André-Joseph Dubois, Quand j’étais mort, roman, Weyrich, 236 pages, 15 euros

 

Dès la première page, le lecteur est plongé dans le ton du livre. Celui-ci débute par la mort et l’enterrement d’un historien à la retraite qui est aussi un peu écrivain, AJD ( l’on apprendra à la page 54 qu’il s’agit de son surnom, plus exactement d’un jeu de mots à partir d’ « agité », à cause de « l’agité du bocal, c’est comme cela  que Louis-Ferdinand Céline appelait Sartre »). Nous assistons ainsi, avec le narrateur, lui-même écrivain, à la cérémonie d’hommage et aux séances de condoléances d’AJD, ainsi qu’au petit discours de son éditeur, qui déjà en dit long : « …il (l’éditeur)  donnait dans le sobre: le « talent d’AJD », privé de épithète « immense » qui paraît si incontournable qu’on remarque aussitôt son absence ; « sa petite musique », son « humour très troisième degré » (à ce point troisième degré qu’une partie de l’assistance, j’étais prêt à le parier, ne l’avait jamais remarqué), son « goût du paradoxe qui ne lui a pas valu que des amis, le milieu littéraire étant ce qu’il est » (qu’est-il donc, on aurait aimé le savoir) ».
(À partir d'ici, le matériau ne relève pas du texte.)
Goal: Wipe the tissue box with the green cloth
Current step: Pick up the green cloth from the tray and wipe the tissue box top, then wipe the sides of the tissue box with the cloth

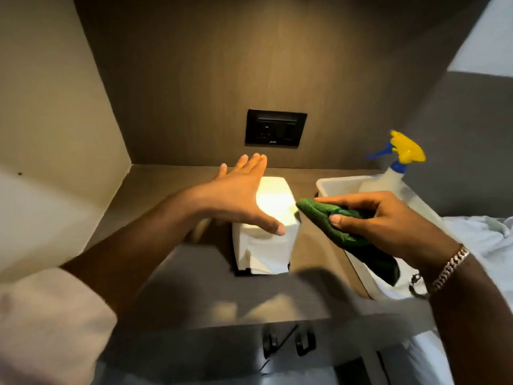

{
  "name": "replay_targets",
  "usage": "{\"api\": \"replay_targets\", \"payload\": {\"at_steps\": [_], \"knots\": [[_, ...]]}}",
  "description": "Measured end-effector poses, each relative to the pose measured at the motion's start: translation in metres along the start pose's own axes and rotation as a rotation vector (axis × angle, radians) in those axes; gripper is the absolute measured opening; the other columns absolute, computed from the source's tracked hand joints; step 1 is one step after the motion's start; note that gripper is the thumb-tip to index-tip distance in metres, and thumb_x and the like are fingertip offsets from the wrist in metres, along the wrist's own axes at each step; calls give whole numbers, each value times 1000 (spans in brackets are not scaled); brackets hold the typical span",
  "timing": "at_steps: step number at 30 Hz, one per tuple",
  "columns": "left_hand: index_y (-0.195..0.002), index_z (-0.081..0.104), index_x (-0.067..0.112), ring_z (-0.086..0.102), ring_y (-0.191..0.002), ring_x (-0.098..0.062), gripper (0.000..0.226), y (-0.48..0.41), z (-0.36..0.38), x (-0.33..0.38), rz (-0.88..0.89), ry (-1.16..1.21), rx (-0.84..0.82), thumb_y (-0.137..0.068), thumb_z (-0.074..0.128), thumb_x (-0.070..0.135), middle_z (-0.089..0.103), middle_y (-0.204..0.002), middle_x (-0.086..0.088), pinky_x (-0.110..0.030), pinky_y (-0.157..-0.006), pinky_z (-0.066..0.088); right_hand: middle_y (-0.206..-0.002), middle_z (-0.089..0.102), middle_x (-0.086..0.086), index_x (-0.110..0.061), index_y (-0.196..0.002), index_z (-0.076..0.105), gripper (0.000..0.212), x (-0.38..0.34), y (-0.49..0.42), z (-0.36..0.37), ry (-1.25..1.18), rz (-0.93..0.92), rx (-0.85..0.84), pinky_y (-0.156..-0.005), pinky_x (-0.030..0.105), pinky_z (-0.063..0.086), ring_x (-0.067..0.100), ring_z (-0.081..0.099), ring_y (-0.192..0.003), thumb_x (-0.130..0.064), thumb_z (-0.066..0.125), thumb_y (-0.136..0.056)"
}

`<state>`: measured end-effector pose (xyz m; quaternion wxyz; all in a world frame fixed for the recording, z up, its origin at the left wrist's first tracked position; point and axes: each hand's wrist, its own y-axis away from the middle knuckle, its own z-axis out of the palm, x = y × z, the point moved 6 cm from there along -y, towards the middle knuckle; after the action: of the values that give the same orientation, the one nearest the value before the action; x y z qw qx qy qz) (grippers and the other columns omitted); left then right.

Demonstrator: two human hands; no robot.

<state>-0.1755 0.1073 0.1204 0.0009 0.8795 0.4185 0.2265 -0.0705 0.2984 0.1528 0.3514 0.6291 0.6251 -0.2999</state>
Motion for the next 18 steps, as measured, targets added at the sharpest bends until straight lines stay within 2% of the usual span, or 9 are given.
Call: {"api": "replay_targets", "payload": {"at_steps": [1,3,5,6,9,12,15,18], "knots": [[-152,-11,18,-10,-152,-21,136,-5,-1,7,-11,-56,-43,-58,68,77,-9,-165,0,-53,-121,-7,-97,76,-10,-37,-102,73,32,10,3,2,-178,-14,44,-70,19,52,7,69,-85,-12,68,-82],[-153,-4,17,1,-152,-23,126,-13,1,21,-7,-158,-111,-65,68,71,1,-166,-2,-49,-121,-4,-106,75,3,-27,-110,71,34,34,11,9,-520,-30,143,-72,29,56,19,69,-88,-8,65,-82],[-153,-5,19,-2,-152,-19,117,-13,3,32,21,-205,-176,-73,69,62,-3,-166,0,-40,-118,-8,-113,71,12,-21,-119,66,37,56,19,23,-845,-20,214,-76,38,56,30,69,-94,-9,62,-84],[-153,-8,21,-6,-150,-15,115,-10,4,35,34,-205,-220,-76,70,56,-7,-166,1,-34,-115,-11,-115,70,12,-21,-121,64,37,65,22,30,-943,-18,250,-76,39,56,31,68,-97,-10,61,-85],[-149,-16,37,-19,-136,-2,114,-3,12,42,52,-227,-392,-78,74,45,-18,-163,13,-29,-105,-12,-118,70,2,-26,-119,65,37,90,35,52,-1058,6,371,-83,35,56,22,67,-106,-11,62,-86],[-148,-14,45,-24,-137,0,112,4,12,48,81,-211,-469,-77,74,42,-17,-157,27,-31,-111,-12,-121,68,0,-26,-118,66,36,100,40,70,-1131,1,408,-88,32,55,16,65,-109,-11,64,-86],[-150,4,47,-13,-142,5,85,7,13,56,16,-16,-341,-85,58,47,-5,-152,37,-38,-118,-4,-120,68,-3,-24,-120,64,36,104,38,83,-1170,3,406,-90,32,54,14,64,-110,-11,63,-87],[-152,17,33,0,-147,1,59,10,20,57,1,52,-20,-97,37,41,8,-158,22,-43,-124,1,-123,66,-5,-25,-120,64,35,105,28,90,-1105,29,452,-97,37,51,10,61,-113,-14,62,-87]]}}
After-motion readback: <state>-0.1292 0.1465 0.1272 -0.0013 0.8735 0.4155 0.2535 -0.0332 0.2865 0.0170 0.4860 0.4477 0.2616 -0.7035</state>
Le narrateur se voit proposer un contrat par la fille du défunt : examiner et prendre en charge les écrits inédits de AJD ; ce qu’il accepte, plutôt par curiosité. L’on comprendra par la suite que le narrateur avait déjà rencontré AJD de son vivant . Au fil de l’examen des écrits  qui lui ont été en quelque sorte légués, le narrateur nous livre petit à petit le résultat de ses découvertes, auxquelles il mêle sa propre expérience d’écrivain,  et aussi la connaissance qu’il avait eue lui-même d’AJD. On reconstitue ainsi un  pan du passé d’AJD, celui qui a précédé immédiatement sa mort.

Le personnage central n’est cependant pas (ou pas seulement) AJD, mais une jeune fille étrange, androgyne, Zerna, qu’il a rencontrée en Italie et retrouvée à Liège (pas vraiment par hasard), et dont il tombe amoureux, d’une certaine façon à cause d’un malentendu…

La construction du roman est parfois déroutante, avec plein de longues diversions sur des sujets divers, au point que l’on peut par moment se demander quel est le vrai objet du livre. Toutefois, l’on arrive à ne pas vraiment perdre le fil. C’est ainsi que par exemple s’offrent au lecteur, une visite touristique de Liège et quelques éléments de folklore du quartier d’Outremeuse, l’imbroglio de la mise sur pied d’un restaurant italien (par Zerna), et plusieurs pages sur l’histoire des mérovingiens (la spécialité d’AJD). De surcroît, le narrateur y introduit aussi sa propre expérience, interrogations, doutes et difficultés sur le métier d’écrivain…

Ce qui est particulièrement touchant dans le roman, c’est la relation, faite de délicatesse et d’humour, entre AJD, homme vieillissant, et la très jeune fille qu’est Zerna. L’ironie et l’autodérision, auxquelles le livre laisse une grande part, fait souvent sourire. Et sont presque toujours présents, des germes de tendresse.

« Il se disait (AJD) que c’était peut-être justement cela qui plaisait à Zerna : une relation  dont elle savait que le temps y mettrait fin en quelques jours, d’où étaient exclues les lourdes conventions de la drague, ce qui  lui permettait de s’abandonner après sa journée de travail, sans crainte, sans espoir, sans attente, exactement comme elle s’abandonnait en se donnant au soleil ».